Ángel Recio

Personal information
- Full name: Ángel Recio Gutiérrez
- Date of birth: 5 January 2003 (age 23)
- Place of birth: Fuengirola, Spain
- Height: 1.85 m (6 ft 1 in)
- Position: Centre-back

Team information
- Current team: Málaga
- Number: 15

Youth career
- Athletic Fuengirola
- 2015–2017: Málaga
- 2017–2018: San Félix
- 2018–2022: Málaga

Senior career*
- Years: Team / Apps / (Gls)
- 2022–2026: Málaga B / 79 / (1)
- 2025–: Málaga / 10 / (0)

International career
- 2018: Spain U15

= Ángel Recio =

Spanish footballer

Ángel Recio Gutiérrez (born 5 January 2003) is a Spanish footballer who plays as a centre-back for Málaga CF.

==Club career==
Born in Fuengirola, Málaga, Andalusia, Recio joined Málaga CF's youth setup in 2015, from hometown club Athletic Club Fuengirola. On 14 October 2020, while still a youth, he renewed his contract with the former until 2023.

Recio made his senior debut with the reserves on 27 March 2022, coming on as a late substitute for Moussa Diarra in a 1–1 Tercera División RFEF home draw against CD Huétor Vega. He scored his first goal on 29 October of the following year, netting the B's second in a 2–1 away win over Real Jaén.

On 17 June 2025, after being a first-choice and captaining the B-side as they achieved promotion to Segunda Federación, Recio further extended his link with the Boquerones. He made his first team debut on 13 September, starting in a 1–0 Segunda División home loss to SD Huesca.

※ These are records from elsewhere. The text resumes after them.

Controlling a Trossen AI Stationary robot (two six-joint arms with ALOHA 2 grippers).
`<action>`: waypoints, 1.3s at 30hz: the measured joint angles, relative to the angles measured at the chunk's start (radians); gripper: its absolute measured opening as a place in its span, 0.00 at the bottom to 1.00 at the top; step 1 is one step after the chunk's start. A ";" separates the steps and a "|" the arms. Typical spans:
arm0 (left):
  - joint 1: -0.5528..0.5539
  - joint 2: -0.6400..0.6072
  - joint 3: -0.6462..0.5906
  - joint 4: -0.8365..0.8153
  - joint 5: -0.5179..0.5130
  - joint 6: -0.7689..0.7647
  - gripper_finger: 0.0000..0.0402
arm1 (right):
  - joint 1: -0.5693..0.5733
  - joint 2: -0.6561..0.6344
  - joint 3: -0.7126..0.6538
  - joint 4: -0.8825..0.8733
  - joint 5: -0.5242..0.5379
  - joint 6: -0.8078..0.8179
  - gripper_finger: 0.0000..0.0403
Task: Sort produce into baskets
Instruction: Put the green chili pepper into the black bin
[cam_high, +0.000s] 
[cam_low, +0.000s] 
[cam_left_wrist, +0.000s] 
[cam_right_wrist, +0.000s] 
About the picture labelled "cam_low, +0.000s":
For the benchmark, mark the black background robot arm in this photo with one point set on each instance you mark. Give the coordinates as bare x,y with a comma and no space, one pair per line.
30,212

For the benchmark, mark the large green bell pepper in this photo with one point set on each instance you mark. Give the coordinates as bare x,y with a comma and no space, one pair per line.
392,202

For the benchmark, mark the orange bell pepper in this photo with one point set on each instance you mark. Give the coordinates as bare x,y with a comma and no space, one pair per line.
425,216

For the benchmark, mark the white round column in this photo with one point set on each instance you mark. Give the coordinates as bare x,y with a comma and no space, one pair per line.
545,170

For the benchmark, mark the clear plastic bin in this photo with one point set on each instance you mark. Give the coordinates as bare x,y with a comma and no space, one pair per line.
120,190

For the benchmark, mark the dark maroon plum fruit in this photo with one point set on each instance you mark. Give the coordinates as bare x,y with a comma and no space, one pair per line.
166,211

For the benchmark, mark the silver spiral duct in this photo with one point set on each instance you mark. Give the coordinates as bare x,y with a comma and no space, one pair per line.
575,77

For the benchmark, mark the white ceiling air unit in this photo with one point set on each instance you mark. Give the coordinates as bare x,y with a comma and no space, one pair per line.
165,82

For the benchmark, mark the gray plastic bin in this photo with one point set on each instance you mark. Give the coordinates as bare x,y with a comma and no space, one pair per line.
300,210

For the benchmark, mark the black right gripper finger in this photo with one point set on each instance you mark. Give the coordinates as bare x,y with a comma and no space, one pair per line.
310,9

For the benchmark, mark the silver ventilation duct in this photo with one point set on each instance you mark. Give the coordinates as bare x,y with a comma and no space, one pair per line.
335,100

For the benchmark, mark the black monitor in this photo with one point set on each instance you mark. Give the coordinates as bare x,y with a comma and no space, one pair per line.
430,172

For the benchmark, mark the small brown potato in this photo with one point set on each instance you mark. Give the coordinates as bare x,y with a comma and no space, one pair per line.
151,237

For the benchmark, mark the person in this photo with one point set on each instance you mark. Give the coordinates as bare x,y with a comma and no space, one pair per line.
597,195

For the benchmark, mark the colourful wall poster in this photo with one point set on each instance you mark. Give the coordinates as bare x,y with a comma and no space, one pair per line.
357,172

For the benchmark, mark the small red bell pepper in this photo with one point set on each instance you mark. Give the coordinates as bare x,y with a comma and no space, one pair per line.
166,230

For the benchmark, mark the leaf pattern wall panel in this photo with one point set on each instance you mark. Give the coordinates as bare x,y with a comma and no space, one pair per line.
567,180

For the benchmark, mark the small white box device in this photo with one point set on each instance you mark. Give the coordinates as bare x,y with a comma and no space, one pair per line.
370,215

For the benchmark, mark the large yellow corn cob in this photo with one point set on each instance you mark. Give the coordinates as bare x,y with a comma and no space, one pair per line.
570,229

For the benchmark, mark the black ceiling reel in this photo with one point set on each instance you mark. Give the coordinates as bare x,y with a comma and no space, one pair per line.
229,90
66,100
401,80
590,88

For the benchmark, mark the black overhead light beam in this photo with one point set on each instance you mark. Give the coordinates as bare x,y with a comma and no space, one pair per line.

On 26 February 2026, Recio renewed his contract with Málaga until 2029, being definitely promoted to the main squad ahead of the 2026–27 season. He made his La Liga debut on 19 August, starting in a 2–0 away loss to Atlético Madrid.

==International career==
In June 2018, Recio was called up to the Spain national under-15 team.